PRAETORIUS, MICHAEL (1571–1621), German .musical historian, theorist and composer, was born at Kreuzberg, in Thuringia, on the 15th of February 1571. His father's name was Michael Schultheis.[1] While he was still quite young he visited the university of Frankfort on the Oder for three years. Here he studied philosophy, and on the death of his brother, on whose support he relied, he was given a post as organist in the town. He acted as kapellmeister at Lüneburg early in life, was engaged first as organist and later as kapellmeister and secretary to the duke of Brunswick-Wolfenbiittel, and was eventually rewarded for his long services with the priory of Ringelheim, near Goslar. He died at Wolfenbüttel on the 15th of February 1621. Of his very numerous compositions copies are now very scarce. The most important are: Polyhymnia (15 vols.), Musae Sioniae (16 vols.), and Musa Aonia (9 vols), all written partly to Latin and partly to German words.

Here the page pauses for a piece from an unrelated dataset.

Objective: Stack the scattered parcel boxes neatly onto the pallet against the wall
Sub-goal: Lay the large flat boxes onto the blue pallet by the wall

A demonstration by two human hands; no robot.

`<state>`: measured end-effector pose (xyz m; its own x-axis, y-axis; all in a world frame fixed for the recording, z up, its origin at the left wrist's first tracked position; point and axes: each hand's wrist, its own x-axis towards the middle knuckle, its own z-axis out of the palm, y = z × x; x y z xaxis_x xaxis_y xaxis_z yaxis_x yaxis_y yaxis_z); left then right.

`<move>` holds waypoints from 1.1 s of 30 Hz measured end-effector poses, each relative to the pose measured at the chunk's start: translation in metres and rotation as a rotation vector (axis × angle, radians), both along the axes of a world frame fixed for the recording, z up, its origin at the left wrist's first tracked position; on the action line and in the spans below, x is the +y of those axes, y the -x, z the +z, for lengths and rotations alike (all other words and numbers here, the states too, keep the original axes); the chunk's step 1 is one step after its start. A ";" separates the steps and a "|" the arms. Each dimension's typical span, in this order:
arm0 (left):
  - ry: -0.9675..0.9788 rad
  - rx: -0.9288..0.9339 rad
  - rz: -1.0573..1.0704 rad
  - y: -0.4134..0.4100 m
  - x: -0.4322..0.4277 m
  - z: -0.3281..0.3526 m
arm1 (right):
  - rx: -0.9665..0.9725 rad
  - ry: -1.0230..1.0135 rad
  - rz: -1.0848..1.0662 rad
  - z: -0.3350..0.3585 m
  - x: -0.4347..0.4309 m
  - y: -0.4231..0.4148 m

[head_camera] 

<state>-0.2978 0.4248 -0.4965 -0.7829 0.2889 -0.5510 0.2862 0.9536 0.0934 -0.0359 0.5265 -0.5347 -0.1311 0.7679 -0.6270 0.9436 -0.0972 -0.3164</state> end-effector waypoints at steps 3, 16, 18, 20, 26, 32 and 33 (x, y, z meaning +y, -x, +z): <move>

But more precious than all these is the Syntagma musicum (3 vols. and a cahier of plates, 4to, Wittenberg and Wolfenbüttel, 1615–1620). In the original prospectus of the work four volumes were promised, but it is certain that no more than three were ever published. The fourth volume mentioned in Forkel's catalogue is clearly nothing but the cahier of plates attached to vol. ii.

The chief value of this very remarkable work lies in the information it gives concerning the condition of instrumental music in the early years of the 17th century. The plates include excellent representations of all the musical instruments in use at the time they were published, together with many forms even then treated only as antique curiosities. The work thus throws a light upon the earlier forms of instrumental music which to the historian is invaluable. In fact, without the information bequeathed to us by Praetorius it would be impossible to reconstruct in theory the orchestra of the earlier half of the 17th century, during which the opera and the oratorio both sprang into existence, or even to understand the descriptions left us by other less careful writers.


PRAETUTTII (also called Πραιτεττιοί), a tribe of ancient Italy inhabiting the south of Picenum. Their territory lay between the rivers Vomanum and Tessinnus (Pliny iii. § 110), and therefore included Castrum Novum, Interamnia and the Truentus, as well as probably the original of Hadria. From this name was derived the medieval form A prutium (quoted by Kiepert in his Alte Geographie), and hence the modern Abruzzo (more commonly in the plural gli Abruzzi), denoting the whole central mountain land of Italy. We have no evidence, except their name, and that throws no light on their language, for separating them from the other inhabitants of Picenum (q.v.)  (R. S. C.) 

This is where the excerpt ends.